El colapso del skyline representó un límite histórico. Comenzaba una guerra sin frente ni retaguardia, ante un enemigo conjetural, que operaba al interior del sistema. El cielo amanecía como amenaza. Esa vulnerabilidad ha puesto en duda la arquitectura vertical. ¿Tiene sentido desafiar la gravedad con imanes del peligro?
La demencial fuerza del ataque, y el hueco de muerte que dejó, volcó a un amplio sector de Estados Unidos al patriotismo. Al mismo tiempo, obligó a la revisión histórica de una política exterior que ha sembrado enemistades en los más diversos confines. Otro 11 de septiembre, Washington conspiró para que cayera el gobierno legítimo de Salvador Allende. No faltaron quienes entendieron los aviones de 2001 como los vuelos más demorados de la historia, portadores de una rezagada venganza por las afrentas sufridas en Vietnam, Hiroshima y Nagasaki. Pero la escala del atentado frena toda idea de retaliación. No hay modo de que el espanto compense otras atrocidades. El álgebra del fuego sólo suma cero, atinado nombre de la zona devastada en 2001.
Por primera vez los estadounidenses se supieron vulnerables en su propio territorio. Esta conciencia de la mortalidad no llevó a una respuesta reflexiva, sino a la absurda guerra contra Irak. En vez de inaugurar una ética de la debilidad -la razón que asiste al ultrajado-, George Bush apeló al destino manifiesto, la guerra santa, la cruzada contra los infieles, la rabia del monstruo herido. El Hombre Araña (que una vez salvó las Torres Gemelas) sabe que los poderes entrañan responsabilidad. Bush buscó la lógica de otro superhéroe: la kryptonita justifica la ira de Superman. Esta ideología de la fuerza (la herida hace más fuerte al poderoso) provocó a la postre la derrota de los republicanos. La elección de Obama dependió, como nunca antes, de la agenda internacional y trajo un viraje en las estrategia contra el terror: de la guerra de ocupación a la eliminación selectiva de enemigos.
Si el atentado de Al Qaeda dependió de la visibilidad, la eliminación de Bin Laden dependió del ocultamiento.

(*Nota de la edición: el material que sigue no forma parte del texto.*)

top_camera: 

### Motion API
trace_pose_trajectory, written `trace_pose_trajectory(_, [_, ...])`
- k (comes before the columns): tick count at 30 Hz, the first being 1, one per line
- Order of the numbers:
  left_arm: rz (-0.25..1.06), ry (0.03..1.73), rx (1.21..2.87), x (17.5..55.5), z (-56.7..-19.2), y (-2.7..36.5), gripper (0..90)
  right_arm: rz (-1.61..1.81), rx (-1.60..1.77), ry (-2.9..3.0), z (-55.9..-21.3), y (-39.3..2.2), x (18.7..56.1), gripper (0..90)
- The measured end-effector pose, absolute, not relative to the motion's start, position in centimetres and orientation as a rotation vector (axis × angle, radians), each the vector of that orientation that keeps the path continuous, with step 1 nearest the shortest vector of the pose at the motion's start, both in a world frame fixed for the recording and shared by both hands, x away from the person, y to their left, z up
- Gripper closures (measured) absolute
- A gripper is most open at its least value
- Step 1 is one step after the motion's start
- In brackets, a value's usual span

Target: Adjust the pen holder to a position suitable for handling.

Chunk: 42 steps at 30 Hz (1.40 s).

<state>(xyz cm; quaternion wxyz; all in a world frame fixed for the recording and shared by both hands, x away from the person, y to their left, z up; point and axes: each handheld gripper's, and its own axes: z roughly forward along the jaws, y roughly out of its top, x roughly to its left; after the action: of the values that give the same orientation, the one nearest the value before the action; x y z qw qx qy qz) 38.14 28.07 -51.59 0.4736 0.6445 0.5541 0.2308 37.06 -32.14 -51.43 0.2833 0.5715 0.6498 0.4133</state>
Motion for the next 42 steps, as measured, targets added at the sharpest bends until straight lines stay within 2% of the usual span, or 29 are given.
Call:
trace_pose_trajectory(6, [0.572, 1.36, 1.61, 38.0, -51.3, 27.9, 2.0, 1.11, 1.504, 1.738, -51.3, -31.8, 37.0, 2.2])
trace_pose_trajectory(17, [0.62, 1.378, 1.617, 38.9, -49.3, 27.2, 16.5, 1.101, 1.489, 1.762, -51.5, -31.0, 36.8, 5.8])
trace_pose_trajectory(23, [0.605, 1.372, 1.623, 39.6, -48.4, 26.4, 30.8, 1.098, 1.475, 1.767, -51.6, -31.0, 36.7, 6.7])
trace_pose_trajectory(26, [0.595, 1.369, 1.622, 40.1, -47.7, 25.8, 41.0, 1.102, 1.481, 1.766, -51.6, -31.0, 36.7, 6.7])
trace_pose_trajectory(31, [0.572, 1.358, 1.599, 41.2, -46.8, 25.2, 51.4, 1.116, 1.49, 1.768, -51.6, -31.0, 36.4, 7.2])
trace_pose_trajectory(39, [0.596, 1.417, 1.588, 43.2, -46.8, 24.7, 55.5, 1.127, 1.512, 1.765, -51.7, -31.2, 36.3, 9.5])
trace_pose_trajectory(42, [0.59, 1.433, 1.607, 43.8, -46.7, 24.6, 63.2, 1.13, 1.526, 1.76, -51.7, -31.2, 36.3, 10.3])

El integrismo islámico castigó a sus adversarios con la imagen y recibió en castigo el secuestro de la imagen. No hubo fotografías del cadáver de Bin Laden. El terrorista acabó en el mar, difusa gruta sin santuarios.
A los 24 años, Peg Entwistle se lanzó desde el letrero que justificaba su oficio. Su muerte no desmitificó a Hollywood. Ese gesto individual pasó al olvido. El ataque a las Torres Gemelas tenía un cometido simbólico más grave: aniquilar la mitología de Nueva York. Esta vez, el suicidio fue un acto de resistencia. En la azotea, algunos no quisieron ser víctimas: fueron pájaros y volaron para negar a sus verdugos.